Tras dirigirse a la puerta, la abrió, procurando no estropearla de nuevo. La mujer esperaba en un porche de madera que rodeaba la casa. Un grupito de escalones conducía a un gran jardín rodeado por una tapia alta. El jardín no se parecía a ninguno de los que Jack había visto jamás.
Un puente pequeño cruzaba un estanque lleno de nenúfares rosa. Senderos de guijarros se abrían paso entre coloridas flores y matorrales verdes y grandes piedras adornadas. Una cascada caía a un arroyo que rodeaba primero un glorioso cerezo y luego volvía al estanque.
Todo en el jardín era perfecto, pacífico, pensó Jack. Cuánto le habría gustado a su madre. No tenía nada que ver con los embarrados parches de hierbas, verduras y setos que se extendían por toda Inglaterra.
—Es como el Jardín del Edén —dijo Jack.
La mujer le indicó que se pusiera unas sandalias de madera, y avanzó por el camino dando pasos cortitos, indicándole con la mano que la siguiera.

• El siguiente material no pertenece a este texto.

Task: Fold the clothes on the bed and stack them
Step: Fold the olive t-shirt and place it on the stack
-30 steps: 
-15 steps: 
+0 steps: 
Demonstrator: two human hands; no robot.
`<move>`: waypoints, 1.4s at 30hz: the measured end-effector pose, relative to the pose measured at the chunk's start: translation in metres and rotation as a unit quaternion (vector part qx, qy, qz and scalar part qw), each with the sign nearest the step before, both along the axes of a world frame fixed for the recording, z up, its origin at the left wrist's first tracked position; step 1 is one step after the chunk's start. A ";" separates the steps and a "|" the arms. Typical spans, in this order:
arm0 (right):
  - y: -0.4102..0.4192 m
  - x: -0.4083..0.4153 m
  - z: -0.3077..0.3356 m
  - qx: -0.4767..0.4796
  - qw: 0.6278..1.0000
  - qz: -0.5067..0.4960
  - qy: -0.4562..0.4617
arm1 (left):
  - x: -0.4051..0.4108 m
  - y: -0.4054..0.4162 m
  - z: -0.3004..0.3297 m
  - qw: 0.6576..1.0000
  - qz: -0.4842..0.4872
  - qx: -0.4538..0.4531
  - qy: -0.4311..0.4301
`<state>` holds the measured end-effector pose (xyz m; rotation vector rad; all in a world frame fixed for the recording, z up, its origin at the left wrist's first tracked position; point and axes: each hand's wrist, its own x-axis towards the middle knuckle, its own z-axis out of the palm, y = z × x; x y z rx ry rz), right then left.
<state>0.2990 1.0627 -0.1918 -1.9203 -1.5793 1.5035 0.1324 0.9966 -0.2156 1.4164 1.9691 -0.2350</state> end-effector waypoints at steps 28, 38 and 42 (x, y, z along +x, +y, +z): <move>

Al otro lado del estanque había un anciano huesudo, sin duda el jardinero, que atendía una zona ya perfecta con un rastrillo. Al pasar, hizo una profunda reverencia. La mujer le devolvió una ligera inclinación de cabeza y Jack la imitó. Parecía que inclinarse era lo que había que hacer en todo momento.
Entraron en un pequeño edificio de madera al otro lado del jardín. La habitación era agradablemente cálida y en su interior había un gran banco de piedra y una gran bañera cuadrada de madera llena de agua humeante. Para horror de Jack, la mujer le indicó que se desnudara.

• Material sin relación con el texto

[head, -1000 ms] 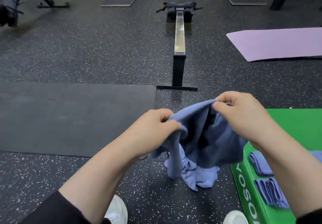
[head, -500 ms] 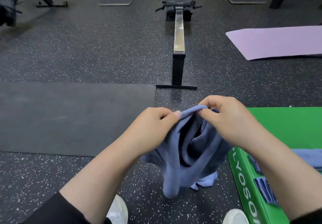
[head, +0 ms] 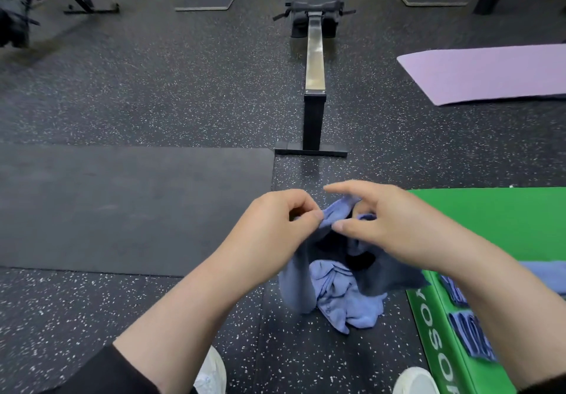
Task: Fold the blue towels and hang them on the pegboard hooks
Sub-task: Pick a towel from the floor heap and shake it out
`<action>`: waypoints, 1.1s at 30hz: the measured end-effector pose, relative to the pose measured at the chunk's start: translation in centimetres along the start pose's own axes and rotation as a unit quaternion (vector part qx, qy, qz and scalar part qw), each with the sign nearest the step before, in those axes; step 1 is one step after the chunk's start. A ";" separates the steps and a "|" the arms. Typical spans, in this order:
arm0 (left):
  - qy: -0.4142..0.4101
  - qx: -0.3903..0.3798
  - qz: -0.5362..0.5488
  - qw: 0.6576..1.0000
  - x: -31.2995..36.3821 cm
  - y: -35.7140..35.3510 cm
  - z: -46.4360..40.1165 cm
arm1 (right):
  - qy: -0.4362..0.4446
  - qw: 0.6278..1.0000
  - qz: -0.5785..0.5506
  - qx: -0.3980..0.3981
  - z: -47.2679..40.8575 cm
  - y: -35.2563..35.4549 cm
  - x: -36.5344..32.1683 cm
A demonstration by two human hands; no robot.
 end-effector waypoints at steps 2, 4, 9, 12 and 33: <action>-0.016 0.011 -0.002 1.000 0.3 -0.1 0.0 | 0.016 1.000 0.012 0.021 -0.3 -0.4 0.2; -0.037 0.033 -0.016 0.999 0.5 0.0 0.0 | 0.012 0.999 0.010 0.035 -0.5 -0.6 0.4; -0.015 0.002 -0.025 1.000 0.0 0.1 0.0 | 0.010 0.994 0.013 0.107 -0.6 0.3 0.3; 0.030 -0.043 -0.108 0.993 -0.6 0.5 0.0 | -0.020 0.985 0.010 0.168 -0.5 1.2 1.0; -0.035 0.014 -0.083 0.996 -0.6 0.0 0.0 | 0.043 0.998 0.037 0.029 -0.6 -1.3 0.4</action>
Point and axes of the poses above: each hand's wrist, its own z-axis away from the middle knuckle, its own y-axis out of the back of the hand, x = y × z, the point moved 2 cm from there along -z, towards the middle knuckle, and after that the axes turned 2 degrees about -x, right-handed, at the moved point
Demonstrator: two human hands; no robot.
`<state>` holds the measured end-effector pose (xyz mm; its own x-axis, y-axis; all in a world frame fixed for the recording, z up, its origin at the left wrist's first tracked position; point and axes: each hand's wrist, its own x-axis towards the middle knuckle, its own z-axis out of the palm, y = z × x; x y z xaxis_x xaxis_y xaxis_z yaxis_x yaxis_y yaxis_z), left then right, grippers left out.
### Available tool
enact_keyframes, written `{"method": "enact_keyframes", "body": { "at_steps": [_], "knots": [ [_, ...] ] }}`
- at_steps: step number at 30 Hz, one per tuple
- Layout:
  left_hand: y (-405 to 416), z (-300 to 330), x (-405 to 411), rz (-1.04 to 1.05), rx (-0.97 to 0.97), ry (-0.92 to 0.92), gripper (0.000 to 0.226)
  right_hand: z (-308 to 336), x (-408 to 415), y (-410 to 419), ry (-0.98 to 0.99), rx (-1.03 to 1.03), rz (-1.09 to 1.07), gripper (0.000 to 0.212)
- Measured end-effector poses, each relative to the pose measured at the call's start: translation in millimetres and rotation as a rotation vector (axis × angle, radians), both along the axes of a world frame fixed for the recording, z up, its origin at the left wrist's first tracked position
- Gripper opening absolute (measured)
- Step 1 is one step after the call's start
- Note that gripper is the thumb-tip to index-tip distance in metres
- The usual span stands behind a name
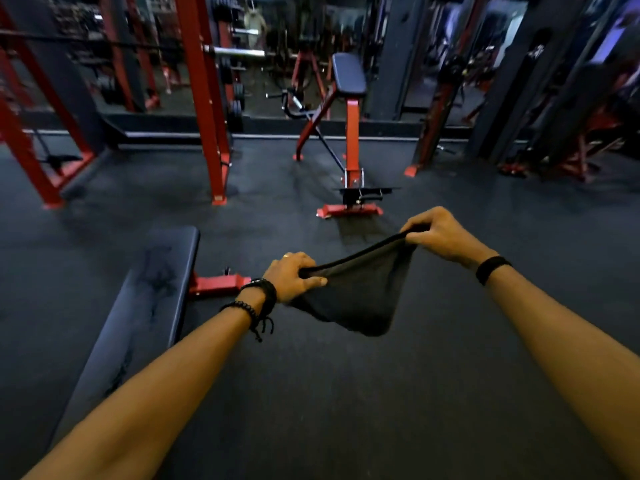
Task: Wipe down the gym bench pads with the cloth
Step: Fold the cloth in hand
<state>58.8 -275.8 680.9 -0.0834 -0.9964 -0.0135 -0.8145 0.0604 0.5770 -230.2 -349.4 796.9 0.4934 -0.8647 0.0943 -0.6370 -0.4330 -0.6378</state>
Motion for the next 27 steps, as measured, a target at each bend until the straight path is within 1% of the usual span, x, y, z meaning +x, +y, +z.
{"method": "enact_keyframes", "body": {
  "at_steps": [1, 2, 5, 6, 8, 10, 11, 13, 15, 18, 20, 23, 25, 27],
  "knots": [
    [-4, 8, 6, 0.031, -0.02, 0.006, 0.07, 8, -5, -7, -0.008, -0.019, -0.028, 0.025],
    [-7, 18, 11, 0.06, -0.032, -0.003, 0.064, 14, -9, -13, -0.006, -0.032, -0.054, 0.023],
    [-19, 50, 23, 0.113, -0.077, -0.07, 0.031, 22, -15, -28, -0.009, -0.061, -0.118, 0.018],
    [-23, 60, 27, 0.122, -0.082, -0.09, 0.024, 23, -15, -31, -0.021, -0.07, -0.131, 0.018],
    [-26, 78, 32, 0.125, -0.088, -0.119, 0.015, 24, -11, -34, -0.043, -0.08, -0.137, 0.016],
    [-28, 90, 41, 0.125, -0.075, -0.095, 0.006, 26, -6, -36, -0.047, -0.063, -0.114, 0.015],
    [-28, 95, 45, 0.108, -0.055, -0.061, 0.01, 27, -4, -38, -0.044, -0.029, -0.092, 0.015],
    [-27, 108, 50, 0.046, -0.021, -0.033, 0.025, 31, 1, -40, -0.026, 0.058, -0.027, 0.017],
    [-29, 122, 50, 0.01, -0.051, -0.09, 0.034, 36, 8, -45, 0.017, 0.095, 0.033, 0.021],
    [-32, 149, 36, -0.04, -0.164, -0.291, 0.025, 46, 25, -47, 0.077, 0.111, 0.128, 0.028],
    [-32, 169, 22, -0.104, -0.222, -0.38, 0.029, 52, 41, -46, 0.107, 0.131, 0.203, 0.029],
    [-29, 195, 6, -0.238, -0.257, -0.405, 0.04, 56, 68, -42, 0.103, 0.139, 0.299, 0.03],
    [-26, 207, 3, -0.305, -0.27, -0.422, 0.037, 55, 85, -41, 0.043, 0.138, 0.346, 0.033],
    [-23, 216, 6, -0.328, -0.281, -0.457, 0.031, 53, 99, -39, -0.033, 0.161, 0.384, 0.034]
  ]
}}
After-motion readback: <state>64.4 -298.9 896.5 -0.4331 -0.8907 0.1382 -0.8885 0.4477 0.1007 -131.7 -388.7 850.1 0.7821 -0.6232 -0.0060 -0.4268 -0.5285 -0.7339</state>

—¿Qué? No esperará que me meta ahí dentro, ¿no? —exclamó Jack, apartándose del baño.
Sonriendo, ella se tapó la nariz, señaló a Jack, y luego al baño.
—
O furo.
—¡Yo no apesto! —dijo Jack—. Me bañé hace apenas un mes.

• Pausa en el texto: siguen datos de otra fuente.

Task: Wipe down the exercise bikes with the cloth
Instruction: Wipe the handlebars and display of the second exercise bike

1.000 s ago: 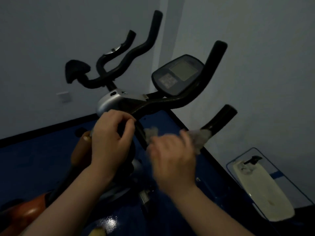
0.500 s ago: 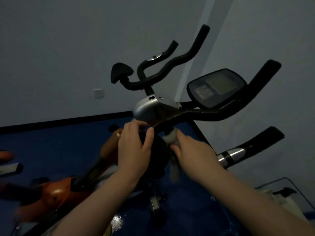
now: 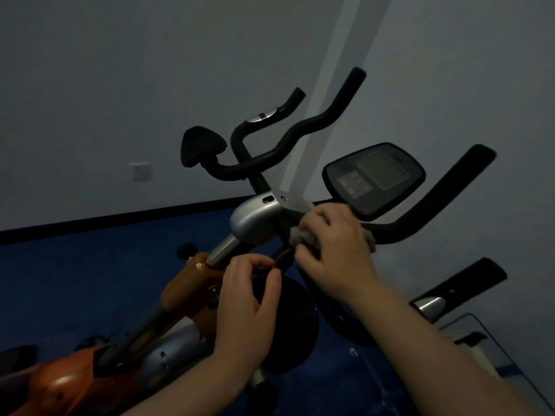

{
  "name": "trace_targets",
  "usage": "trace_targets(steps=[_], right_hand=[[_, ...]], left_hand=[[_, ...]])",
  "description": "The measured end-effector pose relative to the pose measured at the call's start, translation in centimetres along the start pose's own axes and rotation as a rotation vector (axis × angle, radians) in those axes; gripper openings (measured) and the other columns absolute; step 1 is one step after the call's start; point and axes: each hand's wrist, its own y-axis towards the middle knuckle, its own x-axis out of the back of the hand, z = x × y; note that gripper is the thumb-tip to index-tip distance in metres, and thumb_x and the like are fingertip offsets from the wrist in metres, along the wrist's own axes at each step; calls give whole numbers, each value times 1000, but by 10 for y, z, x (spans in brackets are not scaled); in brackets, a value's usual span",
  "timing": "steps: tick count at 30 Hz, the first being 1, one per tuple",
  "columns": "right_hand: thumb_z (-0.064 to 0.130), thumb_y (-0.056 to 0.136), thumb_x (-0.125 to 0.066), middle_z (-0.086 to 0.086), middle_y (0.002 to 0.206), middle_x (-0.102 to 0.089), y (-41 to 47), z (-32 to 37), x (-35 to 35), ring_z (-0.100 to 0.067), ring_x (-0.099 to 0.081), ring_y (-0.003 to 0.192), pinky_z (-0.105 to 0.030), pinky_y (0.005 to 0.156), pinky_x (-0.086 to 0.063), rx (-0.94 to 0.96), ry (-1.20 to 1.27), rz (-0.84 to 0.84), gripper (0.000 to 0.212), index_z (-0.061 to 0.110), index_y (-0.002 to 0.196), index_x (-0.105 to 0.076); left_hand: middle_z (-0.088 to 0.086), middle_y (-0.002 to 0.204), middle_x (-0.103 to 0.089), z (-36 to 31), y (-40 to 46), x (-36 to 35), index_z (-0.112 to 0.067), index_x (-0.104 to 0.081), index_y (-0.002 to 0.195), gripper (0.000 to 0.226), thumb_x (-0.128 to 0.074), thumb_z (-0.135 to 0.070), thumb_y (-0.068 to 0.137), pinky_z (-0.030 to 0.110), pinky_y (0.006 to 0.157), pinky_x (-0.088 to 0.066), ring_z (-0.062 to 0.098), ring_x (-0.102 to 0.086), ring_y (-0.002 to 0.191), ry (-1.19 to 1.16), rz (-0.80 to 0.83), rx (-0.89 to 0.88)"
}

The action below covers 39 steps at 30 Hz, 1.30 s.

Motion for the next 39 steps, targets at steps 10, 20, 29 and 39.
trace_targets(steps=[10, 20, 29, 39], right_hand=[[37, 84, -65, 1, 84, -56, 19, 6, -22, -19, -51, 77, -31, 70, -35, 161, 34, 134, 24, 18, 89, -53], [43, 88, -50, 1, 81, -61, 35, -4, -12, -21, -54, 78, -31, 70, -28, 201, -110, 223, 27, 19, 87, -62], [37, 85, -60, 4, 79, -59, 39, -36, 9, -19, -54, 78, -32, 68, -33, 103, -77, 180, 18, 19, 85, -62], [37, 85, -63, 1, 76, -58, 21, -52, 24, -23, -52, 76, -30, 67, -23, -66, -277, -60, 20, 18, 79, -59]], left_hand=[[-22, 95, -53, 8, -2, -1, -43, -48, 92, 23, -55, -56, 75, 19, 79, -41, 2, -54, 97, -141, -43, 167], [-19, 91, -51, 8, -1, 0, -33, -48, 87, 29, -55, -57, 72, 3, 72, -35, -1, -51, 89, -171, -4, 233], [-13, 88, -49, 9, 0, 3, -27, -51, 84, 25, -55, -51, 77, 5, 75, -35, 4, -51, 90, -197, 34, 178], [-10, 88, -53, 8, 17, 9, -28, -54, 80, 15, -56, -43, 76, 19, 80, -42, 9, -55, 89, -177, 129, 50]])
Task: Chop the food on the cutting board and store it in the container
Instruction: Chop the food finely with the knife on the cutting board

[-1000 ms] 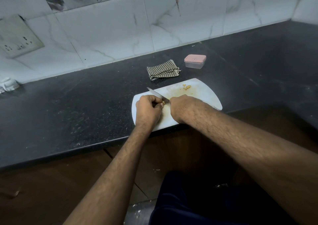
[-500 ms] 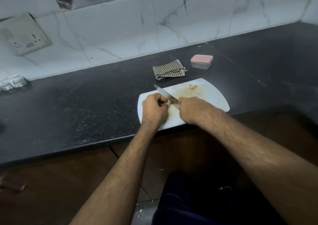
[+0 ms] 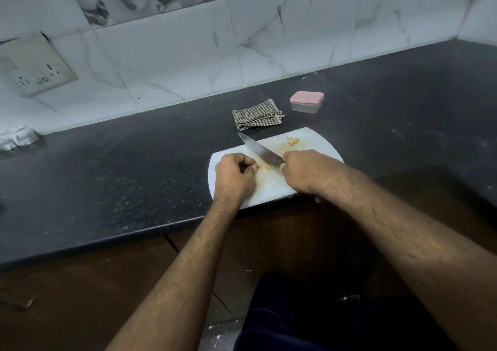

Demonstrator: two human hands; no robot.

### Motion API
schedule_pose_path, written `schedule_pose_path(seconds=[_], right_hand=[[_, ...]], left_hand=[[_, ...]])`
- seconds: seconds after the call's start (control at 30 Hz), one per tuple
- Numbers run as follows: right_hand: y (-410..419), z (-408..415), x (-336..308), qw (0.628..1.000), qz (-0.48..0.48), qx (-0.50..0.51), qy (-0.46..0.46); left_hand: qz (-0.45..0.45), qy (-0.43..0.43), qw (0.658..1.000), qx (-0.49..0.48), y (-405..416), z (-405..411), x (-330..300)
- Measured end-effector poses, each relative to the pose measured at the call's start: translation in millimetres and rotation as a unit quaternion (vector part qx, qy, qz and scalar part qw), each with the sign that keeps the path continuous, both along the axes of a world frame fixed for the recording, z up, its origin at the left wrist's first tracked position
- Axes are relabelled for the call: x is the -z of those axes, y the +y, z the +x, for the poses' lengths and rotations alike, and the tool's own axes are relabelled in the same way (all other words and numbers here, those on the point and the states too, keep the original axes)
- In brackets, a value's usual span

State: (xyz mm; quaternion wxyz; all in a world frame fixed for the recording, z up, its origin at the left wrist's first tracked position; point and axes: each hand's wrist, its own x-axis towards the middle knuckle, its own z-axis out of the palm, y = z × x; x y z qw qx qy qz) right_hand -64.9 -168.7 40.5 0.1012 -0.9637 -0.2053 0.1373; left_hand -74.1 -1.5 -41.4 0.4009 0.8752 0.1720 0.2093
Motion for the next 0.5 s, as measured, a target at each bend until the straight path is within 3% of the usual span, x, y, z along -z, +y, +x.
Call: schedule_pose_path(seconds=[0.5], right_hand=[[19, 8, 28, 0.999, -0.002, -0.007, -0.041]], left_hand=[[-0.005, -0.002, 1.0, -0.006, 1, 0, 0]])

¿Acaso no sabían esas gentes que bañarse era peligroso? Su madre le había dicho un millón de veces que uno podía pillar una diarrea, ¡o incluso cosas peores!
—
¡Ofuro haitte!
—repitió ella, dando una palmada en la bañera—.
¡Anata ni nomiga tsuite iru wa yo!
Jack no entendió una palabra, ni tampoco le importó: no iba a meterse en aquella bañera, y punto.
—
¡Uekiya!¡Chiro!¡Kocchi ni hite!
—gritó la mujer, intentando coger a Jack.
Jack rodeó la bañera y se dirigió a la puerta a toda prisa, pero el jardinero había acudido atraído por los gritos y le bloqueaba el paso. Llegó una criada joven y lo agarró. La mujer le quitó la túnica y empezó a frotarlo con agua fría.
—¡Basta! ¡Está helada!—exclamó Jack—. ¡Le exijo que me deje en paz!
—
Dame, Oruro no jikan yo, ohkina agachan ne
—dijo la mujer, y la criada se echó a reír.